Notre petit hameau se situait sur le chemin qui menait à la grande route, cette dernière reliait Bourbon Vendée et les Sables. Ce chemin terreux aux ornières remplies d’eau allait aussi jusqu’à la Cossonnière où se trouvait une grosse métairie.

Nous n’étions pas trop éloignés du bourg et le dimanche le chemin pour aller à la messe était fort court, du reste j’aurai préféré qu’il soit plus long car des garçons auraient à me raccompagner.

Bon d’accord je suis encore un peu jeune, mais il est temps que je vous conte une mésaventure qui ma foi est sûrement arrivée à beaucoup d’autres femmes.

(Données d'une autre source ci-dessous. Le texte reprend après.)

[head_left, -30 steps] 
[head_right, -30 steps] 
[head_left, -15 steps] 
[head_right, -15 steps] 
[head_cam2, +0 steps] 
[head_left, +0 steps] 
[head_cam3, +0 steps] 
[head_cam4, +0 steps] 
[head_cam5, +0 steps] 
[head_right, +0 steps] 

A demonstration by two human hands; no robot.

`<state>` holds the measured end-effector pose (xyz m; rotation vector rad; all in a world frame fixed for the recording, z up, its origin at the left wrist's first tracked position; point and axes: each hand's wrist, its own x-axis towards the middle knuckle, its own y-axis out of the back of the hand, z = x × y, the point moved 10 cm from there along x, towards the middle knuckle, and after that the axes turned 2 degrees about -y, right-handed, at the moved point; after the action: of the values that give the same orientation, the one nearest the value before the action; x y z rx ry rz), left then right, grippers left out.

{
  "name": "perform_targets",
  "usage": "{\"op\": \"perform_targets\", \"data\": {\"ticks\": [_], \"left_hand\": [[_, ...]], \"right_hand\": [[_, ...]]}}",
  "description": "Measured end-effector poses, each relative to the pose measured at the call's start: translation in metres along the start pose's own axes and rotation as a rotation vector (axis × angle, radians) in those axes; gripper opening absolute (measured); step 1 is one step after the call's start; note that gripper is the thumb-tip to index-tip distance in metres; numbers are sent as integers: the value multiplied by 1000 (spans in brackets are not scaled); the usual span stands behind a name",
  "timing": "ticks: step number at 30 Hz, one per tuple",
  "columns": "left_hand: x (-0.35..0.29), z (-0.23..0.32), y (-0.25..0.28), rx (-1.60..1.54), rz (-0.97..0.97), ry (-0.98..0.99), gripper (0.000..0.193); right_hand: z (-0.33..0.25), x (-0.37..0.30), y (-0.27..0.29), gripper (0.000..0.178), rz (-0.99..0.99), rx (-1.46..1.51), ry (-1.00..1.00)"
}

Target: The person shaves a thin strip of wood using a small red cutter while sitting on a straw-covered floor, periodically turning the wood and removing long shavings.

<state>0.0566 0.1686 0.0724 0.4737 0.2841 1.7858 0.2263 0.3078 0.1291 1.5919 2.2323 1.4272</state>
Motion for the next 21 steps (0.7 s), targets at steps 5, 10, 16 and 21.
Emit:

J’avais déjà remarqué que ma poitrine commençait un peu à pousser et mon père et mes oncles me disaient des bêtises à se sujet. Mon comportement changeait également et un soyeux duvet recouvrait maintenant mon petit conin. Un jour que j’étais à l’étable en train de traire une vache j’ai senti un liquide chaud qui me coulait le long de la cuisse, me voilà pris d’une panique. Heureusement ma mère n’était pas loin et je lui racontais que je pissais du sang. Elle me fit remonter mon jupon et se mit à rire, te voilà une vraie femme. Elle m’expliqua ce qu’elle savait elle même c’est à dire pas grand chose, tu es bonne pour avoir un galant mais aussi pour avoir des enfants. Enfin bref elle me mit en garde contre le sexe fort, par contre elle ne fit pas dans la discrétion et tout notre entourage sut que j’avais mes ragnagnas. Le dimanche honteuse j’ai bien cru que monsieur notre curé allait l’annoncer en chaire.

Peu de temps après, pendant un repas mon père me dit que j’allais quitter la maison pour aller travailler. Ma réponse fut que je travaillais déjà bien assez, une taloche me fit taire.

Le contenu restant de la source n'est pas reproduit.